Причина, по которой я собираюсь столь долго говорить о призраках, о наследовании и о поколениях, о поколениях призраков, т. е. о неких других, которые не присутствуют и не живут в настоящем — ни перед нами, ни внутри нас, ни вне нас, называется справедливость. Та справедливость, что пребывает там, где её ещё нет, там, где её пока ещё нет, и которая там, где её уже нет, там, где мы понимаем, что она более не присутствует; это та справедливость, что никогда, так же, как и закон, не может быть сведена к праву. Следует говорить о призраке, и даже обращаться к призраку, говорить с призраком, коль скоро оказывается, что любая этика и любая политика — безразлично, революционная или нет, будут невозможны, немыслимы, несправедливы, если они не базируются на уважении к тем другим, которые или уже больше не–, или пока еще не — не присутствуют, сейчас, тут, в качестве живых людей, но в качестве умерших, или еще не родившихся. Справедливость вообще представляется невозможной, немыслимой — мы сейчас говорим не о законе и, подчеркнем это еще раз, не о праве, — если она не опирается на принцип некоей ответственности, превосходящей всякое живое присутствие, о справедливости, которая разрушает единство живого настоящего, отвечая призракам тех, кто еще не родился или кто уже умер, а также призракам всех жертв — в самом широком смысле — войн, политического насилия, убийств, свершаемых по националистическим, расовым, колониальным, сексистким или иным мотивам, жертв империалистическо–капиталистического угнетения и всех форм тоталитаризма. Без этого не–совпадения живого настоящего с самим собой — его не–своевременности, без того, что его тайно расчленяет, без этой ответственности и этого уважения по отношению к тем, кого сейчас тут нет, к тем, кто уже или еще не присутствует и не живет, имело ли смысл задаваться вопросом «куда?», «куда же завтра?» (wither?).
Если этот вопрос возникает, то он приходит из, он спрашивает о том, что произойдет в будущем. Обращенный в будущее, уходящий в будущее, он в то же время возникает из него, он приходит из будущего. Следовательно, он должен превосходить любое присутствие — любую форму непосредственного самосознания. По крайней мере, само присутствие становится возможным лишь благодаря ему и привносимому им движению разлада, распада или несоразмерности: оно возникает из неадекватности присутствия самому себе.

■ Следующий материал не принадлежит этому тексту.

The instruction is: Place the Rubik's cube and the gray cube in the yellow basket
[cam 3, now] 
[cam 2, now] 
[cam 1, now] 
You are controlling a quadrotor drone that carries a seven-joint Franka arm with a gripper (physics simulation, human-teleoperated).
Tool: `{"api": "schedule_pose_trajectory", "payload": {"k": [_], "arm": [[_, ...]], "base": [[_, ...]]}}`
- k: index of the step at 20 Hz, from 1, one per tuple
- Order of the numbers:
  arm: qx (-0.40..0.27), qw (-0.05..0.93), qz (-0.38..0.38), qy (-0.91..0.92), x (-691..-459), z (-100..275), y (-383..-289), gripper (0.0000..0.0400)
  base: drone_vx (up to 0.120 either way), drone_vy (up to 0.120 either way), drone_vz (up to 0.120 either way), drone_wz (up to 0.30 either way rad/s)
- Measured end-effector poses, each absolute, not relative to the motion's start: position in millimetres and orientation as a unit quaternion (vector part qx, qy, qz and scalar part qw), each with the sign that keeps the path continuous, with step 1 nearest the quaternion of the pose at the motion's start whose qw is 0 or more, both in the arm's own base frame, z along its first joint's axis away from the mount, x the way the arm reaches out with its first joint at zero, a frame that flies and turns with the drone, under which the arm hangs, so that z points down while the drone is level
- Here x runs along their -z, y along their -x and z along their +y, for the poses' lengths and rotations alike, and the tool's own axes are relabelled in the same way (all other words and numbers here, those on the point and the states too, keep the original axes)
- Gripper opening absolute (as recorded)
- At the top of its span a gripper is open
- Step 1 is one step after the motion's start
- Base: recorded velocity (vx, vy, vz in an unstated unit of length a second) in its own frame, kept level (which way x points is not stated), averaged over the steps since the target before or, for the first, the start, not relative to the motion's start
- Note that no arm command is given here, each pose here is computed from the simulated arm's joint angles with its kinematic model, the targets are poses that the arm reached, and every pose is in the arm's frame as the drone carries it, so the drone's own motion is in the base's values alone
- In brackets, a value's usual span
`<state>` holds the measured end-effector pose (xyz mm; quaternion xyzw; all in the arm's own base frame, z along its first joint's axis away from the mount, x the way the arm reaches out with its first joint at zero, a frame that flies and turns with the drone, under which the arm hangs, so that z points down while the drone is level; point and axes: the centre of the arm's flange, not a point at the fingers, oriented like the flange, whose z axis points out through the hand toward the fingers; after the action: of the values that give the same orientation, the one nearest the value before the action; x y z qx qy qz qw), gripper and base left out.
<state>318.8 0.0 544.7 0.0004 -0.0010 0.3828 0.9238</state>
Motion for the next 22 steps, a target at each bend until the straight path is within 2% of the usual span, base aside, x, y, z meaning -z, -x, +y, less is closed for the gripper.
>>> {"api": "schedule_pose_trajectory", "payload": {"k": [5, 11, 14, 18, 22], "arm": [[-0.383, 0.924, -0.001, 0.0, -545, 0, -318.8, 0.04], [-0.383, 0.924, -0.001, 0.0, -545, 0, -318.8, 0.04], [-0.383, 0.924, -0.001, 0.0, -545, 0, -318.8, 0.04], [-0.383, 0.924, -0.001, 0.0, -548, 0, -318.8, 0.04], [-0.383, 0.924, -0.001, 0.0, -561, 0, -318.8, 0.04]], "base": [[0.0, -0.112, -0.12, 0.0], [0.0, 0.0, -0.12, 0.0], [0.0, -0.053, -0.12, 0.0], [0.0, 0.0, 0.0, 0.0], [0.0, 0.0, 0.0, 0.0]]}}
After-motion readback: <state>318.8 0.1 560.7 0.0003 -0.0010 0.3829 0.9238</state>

Но если этот вопрос в тот момент, когда он возник, мог, конечно же, прийти лишь из будущего, то куда мы движемся и что будет завтра? Куда, например, идет марксизм? Куда мы движемся вместе с ним? И в таком случае то, что находится перед ним, должно также ему и предшествовать, как его начало: находится до. Хотя будущее и является его истоком, как всякий исток, оно должно быть абсолютно и безвозвратно прошедшим. «Опыт» прошлого — как того, что должно наступить: и то, и другое абсолютны в абсолютной степени, превосходя любые формы модификации настоящего. И если вопрос все же возможен, и если к нему следует отнестись со всей серьезностью, то возможность вопроса, а точнее, возможность того, что мы называем здесь справедливостью — ибо вероятно, что это, в сущности, вовсе и не вопрос, — превосходит границы жизни как присутствия, границы жизни как моей или нашей жизни. В целом. Поскольку завтра для других «моя жизнь» или «наша жизни», точно так же как, это вчера случилось с иными другими, окажутся, следовательно, по ту сторону живого настоящего в целом?
Быть справедливым: превосходя живое настоящее в целом — равно как и его простую противоположность. Призрачный момент, момент, более не принадлежащий времени, если под этим словом мы понимаем последовательность различных модальностей настоящего (настоящего прошлого, актуального настоящего: «сейчас», настоящего будущего). Этот момент нас смущает, оставляет в недоумении, интригует — неподвластный времени, по крайней мере, тому, что мы так называем. Явление призрака —невидимое и несвоевременное, не принадлежит этому времени, оно не образует время, а если и образует, то не это время: «Enterthe Ghost, exit the Ghost, reenter the Ghost» (Hamlet).